■ DATA BELOW:

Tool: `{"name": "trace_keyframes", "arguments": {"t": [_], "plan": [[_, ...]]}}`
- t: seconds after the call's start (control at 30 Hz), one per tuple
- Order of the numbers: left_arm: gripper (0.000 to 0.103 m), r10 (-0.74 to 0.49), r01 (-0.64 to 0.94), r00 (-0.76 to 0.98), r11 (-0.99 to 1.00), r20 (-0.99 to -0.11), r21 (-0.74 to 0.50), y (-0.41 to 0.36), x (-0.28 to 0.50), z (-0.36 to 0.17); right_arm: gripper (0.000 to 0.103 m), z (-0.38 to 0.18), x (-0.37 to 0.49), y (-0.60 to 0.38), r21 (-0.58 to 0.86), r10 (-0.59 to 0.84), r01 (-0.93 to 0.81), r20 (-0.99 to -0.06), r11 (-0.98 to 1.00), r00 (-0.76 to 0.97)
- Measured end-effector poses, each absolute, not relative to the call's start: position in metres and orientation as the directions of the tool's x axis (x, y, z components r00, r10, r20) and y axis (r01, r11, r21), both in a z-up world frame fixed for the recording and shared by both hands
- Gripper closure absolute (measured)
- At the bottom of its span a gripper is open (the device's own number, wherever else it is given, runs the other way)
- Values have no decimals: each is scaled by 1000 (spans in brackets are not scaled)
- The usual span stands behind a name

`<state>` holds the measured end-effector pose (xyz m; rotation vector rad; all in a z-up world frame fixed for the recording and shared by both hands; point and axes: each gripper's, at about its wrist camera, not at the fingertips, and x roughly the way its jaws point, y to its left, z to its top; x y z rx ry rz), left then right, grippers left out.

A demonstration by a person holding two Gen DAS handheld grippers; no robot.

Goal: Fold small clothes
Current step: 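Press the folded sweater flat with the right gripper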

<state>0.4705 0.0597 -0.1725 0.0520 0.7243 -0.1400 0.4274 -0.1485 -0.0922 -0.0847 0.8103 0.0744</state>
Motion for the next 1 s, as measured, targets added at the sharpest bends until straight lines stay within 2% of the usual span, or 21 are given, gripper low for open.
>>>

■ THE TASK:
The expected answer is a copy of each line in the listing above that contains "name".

■ EXERCISE ANSWER:
Tool: `{"name": "trace_keyframes", "arguments": {"t": [_], "plan": [[_, ...]]}}`
- The usual span stands behind a name

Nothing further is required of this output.